Why Wearing Masks Isn’t Political

Recently, Trump hosted the Republican National Convention at the White House, and the only thing more astonishing than the fact that his speech was incredibly mundane and boring, was the fact that he openly opposed his own administration’s CDC guidelines. The CDC guidelines, as stated on their website, are “Cover your mouth and nose with a mask when around others,” while also reminding people, “The mask is not a substitute for social distancing.” Unfortunately, when Trump accepted the Republican nomination for the second term, out of 1,000 people who attended the convention, only a few wore masks or socially distanced. Trump didn’t mask or socially distance, setting the example for his supporters to do the same. Unfortunately, he now has coronavirus, confirmed on October 3rd, 2020. 

For months Trump refused to wear a mask in public, making it clear that he couldn’t care less for the well-being of others. On July 20, 2020, he finally tweeted a very rare photo of him wearing a mask, stating that doing so was a “patriotic” act. All of this came after he had very clearly demonstrated his belief that masks aren’t necessary, even going as far as retweeting Fox News’ Brit Hume’s tweet that made fun of Joe Biden for wearing a mask. 

Somehow, masks have become another staple of the liberal agenda in many conservatives’ minds. Every single state with a Democratic governor has mandated the wearing of masks. However, as recently as July 30th, 18 states still don’t mandate masks, and interestingly enough, every single one of them has a Republican governor. The fact that social distancing, wearing masks, and acknowledging that there is indeed a pandemic is still being debated shows how divided the US is politically. 

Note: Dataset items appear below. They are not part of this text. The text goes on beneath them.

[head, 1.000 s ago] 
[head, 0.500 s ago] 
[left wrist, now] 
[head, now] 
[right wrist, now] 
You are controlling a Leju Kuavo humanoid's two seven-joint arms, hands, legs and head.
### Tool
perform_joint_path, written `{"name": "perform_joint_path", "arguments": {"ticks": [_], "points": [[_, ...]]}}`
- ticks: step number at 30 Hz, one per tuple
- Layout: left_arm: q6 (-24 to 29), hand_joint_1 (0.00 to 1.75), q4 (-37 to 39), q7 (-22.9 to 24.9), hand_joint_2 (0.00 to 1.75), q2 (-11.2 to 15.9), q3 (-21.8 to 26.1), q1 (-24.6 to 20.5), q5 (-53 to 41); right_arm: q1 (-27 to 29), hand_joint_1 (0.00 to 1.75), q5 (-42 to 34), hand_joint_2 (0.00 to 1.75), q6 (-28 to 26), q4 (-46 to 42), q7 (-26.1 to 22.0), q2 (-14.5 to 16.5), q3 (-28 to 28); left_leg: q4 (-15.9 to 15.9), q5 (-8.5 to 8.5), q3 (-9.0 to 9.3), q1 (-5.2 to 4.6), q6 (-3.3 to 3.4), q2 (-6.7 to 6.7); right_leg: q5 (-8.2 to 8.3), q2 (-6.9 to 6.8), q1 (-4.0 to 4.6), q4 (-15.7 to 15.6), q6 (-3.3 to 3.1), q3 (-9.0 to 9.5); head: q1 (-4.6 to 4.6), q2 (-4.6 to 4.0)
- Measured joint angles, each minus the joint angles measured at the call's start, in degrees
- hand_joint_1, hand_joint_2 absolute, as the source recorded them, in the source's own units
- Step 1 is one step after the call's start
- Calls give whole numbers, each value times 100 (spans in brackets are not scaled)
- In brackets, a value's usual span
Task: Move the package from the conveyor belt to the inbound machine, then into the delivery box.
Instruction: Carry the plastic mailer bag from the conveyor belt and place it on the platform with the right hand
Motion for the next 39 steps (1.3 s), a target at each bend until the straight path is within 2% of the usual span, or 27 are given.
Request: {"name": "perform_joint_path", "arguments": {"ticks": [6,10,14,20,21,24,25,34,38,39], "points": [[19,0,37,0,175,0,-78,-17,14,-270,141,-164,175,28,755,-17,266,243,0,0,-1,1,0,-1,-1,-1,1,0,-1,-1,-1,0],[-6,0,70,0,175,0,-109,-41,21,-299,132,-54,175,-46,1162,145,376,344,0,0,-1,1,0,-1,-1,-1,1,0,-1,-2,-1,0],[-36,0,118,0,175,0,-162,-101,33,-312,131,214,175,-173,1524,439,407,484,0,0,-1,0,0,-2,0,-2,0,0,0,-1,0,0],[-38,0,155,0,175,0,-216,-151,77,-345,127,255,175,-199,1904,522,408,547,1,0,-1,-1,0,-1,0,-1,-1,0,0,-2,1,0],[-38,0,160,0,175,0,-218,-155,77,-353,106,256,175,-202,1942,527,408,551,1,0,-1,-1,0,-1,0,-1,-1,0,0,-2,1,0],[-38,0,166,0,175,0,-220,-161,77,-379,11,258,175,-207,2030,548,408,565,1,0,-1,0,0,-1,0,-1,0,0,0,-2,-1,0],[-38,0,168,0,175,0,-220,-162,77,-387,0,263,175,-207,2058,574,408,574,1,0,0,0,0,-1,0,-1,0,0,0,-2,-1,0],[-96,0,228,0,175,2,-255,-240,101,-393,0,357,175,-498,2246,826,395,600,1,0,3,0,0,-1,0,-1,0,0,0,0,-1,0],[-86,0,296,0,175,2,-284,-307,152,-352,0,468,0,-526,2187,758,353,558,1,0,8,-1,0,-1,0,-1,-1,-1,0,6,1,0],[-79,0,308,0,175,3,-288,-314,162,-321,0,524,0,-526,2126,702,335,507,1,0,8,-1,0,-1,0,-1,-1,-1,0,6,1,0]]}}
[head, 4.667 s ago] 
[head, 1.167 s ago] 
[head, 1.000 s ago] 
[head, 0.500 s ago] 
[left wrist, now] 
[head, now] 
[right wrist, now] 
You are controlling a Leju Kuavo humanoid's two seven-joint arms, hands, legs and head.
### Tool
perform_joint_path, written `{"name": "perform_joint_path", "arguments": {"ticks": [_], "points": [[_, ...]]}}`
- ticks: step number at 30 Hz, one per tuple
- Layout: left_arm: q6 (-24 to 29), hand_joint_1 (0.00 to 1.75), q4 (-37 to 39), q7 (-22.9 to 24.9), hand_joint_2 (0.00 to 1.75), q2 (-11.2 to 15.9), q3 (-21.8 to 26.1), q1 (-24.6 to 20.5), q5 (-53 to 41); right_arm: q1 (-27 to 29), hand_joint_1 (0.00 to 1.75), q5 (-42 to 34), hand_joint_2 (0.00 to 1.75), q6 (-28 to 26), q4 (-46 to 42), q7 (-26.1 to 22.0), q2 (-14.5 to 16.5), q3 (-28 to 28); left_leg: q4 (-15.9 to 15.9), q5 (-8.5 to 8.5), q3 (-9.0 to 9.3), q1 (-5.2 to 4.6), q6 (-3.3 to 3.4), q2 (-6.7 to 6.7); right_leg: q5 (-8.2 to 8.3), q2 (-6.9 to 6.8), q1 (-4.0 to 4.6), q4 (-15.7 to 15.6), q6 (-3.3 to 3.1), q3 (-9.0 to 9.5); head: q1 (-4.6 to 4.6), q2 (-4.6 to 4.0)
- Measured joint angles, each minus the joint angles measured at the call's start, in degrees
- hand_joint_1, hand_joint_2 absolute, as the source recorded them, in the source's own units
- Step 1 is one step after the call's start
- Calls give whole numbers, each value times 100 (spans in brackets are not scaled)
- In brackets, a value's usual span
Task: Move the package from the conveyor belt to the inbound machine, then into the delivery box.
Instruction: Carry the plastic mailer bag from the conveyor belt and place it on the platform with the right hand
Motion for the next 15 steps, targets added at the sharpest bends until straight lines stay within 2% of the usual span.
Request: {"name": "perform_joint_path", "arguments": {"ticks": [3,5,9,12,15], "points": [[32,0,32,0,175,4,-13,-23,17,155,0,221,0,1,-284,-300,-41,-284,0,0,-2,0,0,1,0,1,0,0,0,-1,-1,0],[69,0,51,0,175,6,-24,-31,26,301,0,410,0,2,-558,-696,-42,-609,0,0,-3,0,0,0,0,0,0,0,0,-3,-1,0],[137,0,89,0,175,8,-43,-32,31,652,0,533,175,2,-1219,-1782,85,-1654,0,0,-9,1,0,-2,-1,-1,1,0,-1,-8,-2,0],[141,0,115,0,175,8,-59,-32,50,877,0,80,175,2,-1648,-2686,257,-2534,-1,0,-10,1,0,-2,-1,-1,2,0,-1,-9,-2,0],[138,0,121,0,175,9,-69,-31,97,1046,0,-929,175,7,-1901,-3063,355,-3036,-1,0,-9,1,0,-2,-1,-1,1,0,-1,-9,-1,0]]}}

Why wearing masks is even a debate is beyond me. Doing so benefits one’s health and the overall wellness of the society. Masks aren’t much different from speed limits or getting vaccinated (though that’s a debate in and of itself), it’s entire purpose is to ensure the health and safety of other citizens. While some may say that masks make breathing harder, getting corona makes it even harder. Also, masks making breathing more difficult is a myth, oxygen intake is the same according to American Lung Association which stated, “The masks are designed to be breathed through and there is no evidence that low oxygen levels occur (ALA).” Masks may not offer complete protection from contracting coronavirus, but they help reduce the chance that the wearer transmits the virus. Additionally, according to the University of California Davis masks reduce the risk of infection for the person wearing it by 65%.

The argument put forth against masks is that they infringe on one’s rights, however they should be required nationally due to them being part of a public health issue that affects everyone. Trump’s blatant disregard for mask-wearing has not only contributed to him getting corona, but his staff and family as well. Numerous people from his administration have tested positive in the past few days, including his wife, senior adviser, press secretary, former Whitehouse advisor, and aides. Unsurprisingly, despite rarely wearing a mask and hosting in-person events without masks like Amy Coney Barrett’s Supreme Court nomination, Trump has yet to take responsibility for his “spreader” actions. However, despite saying “this is deadly stuff” (Costa, The Washington Post) and acknowledging that the coronavirus is airborne, he still went on to host super-spreader events, rallies and set an example of no mask-wearing after he received a positive test. The lives of 200,000 people could have been saved if only Trump had decided to take decisive action and decided not to “play it down, because [he didn’t] want to create a panic” (Costa, The Washington Post). As Oliver Wendell Holmes once said, “The right to swing my fist ends where the other man’s nose begins.”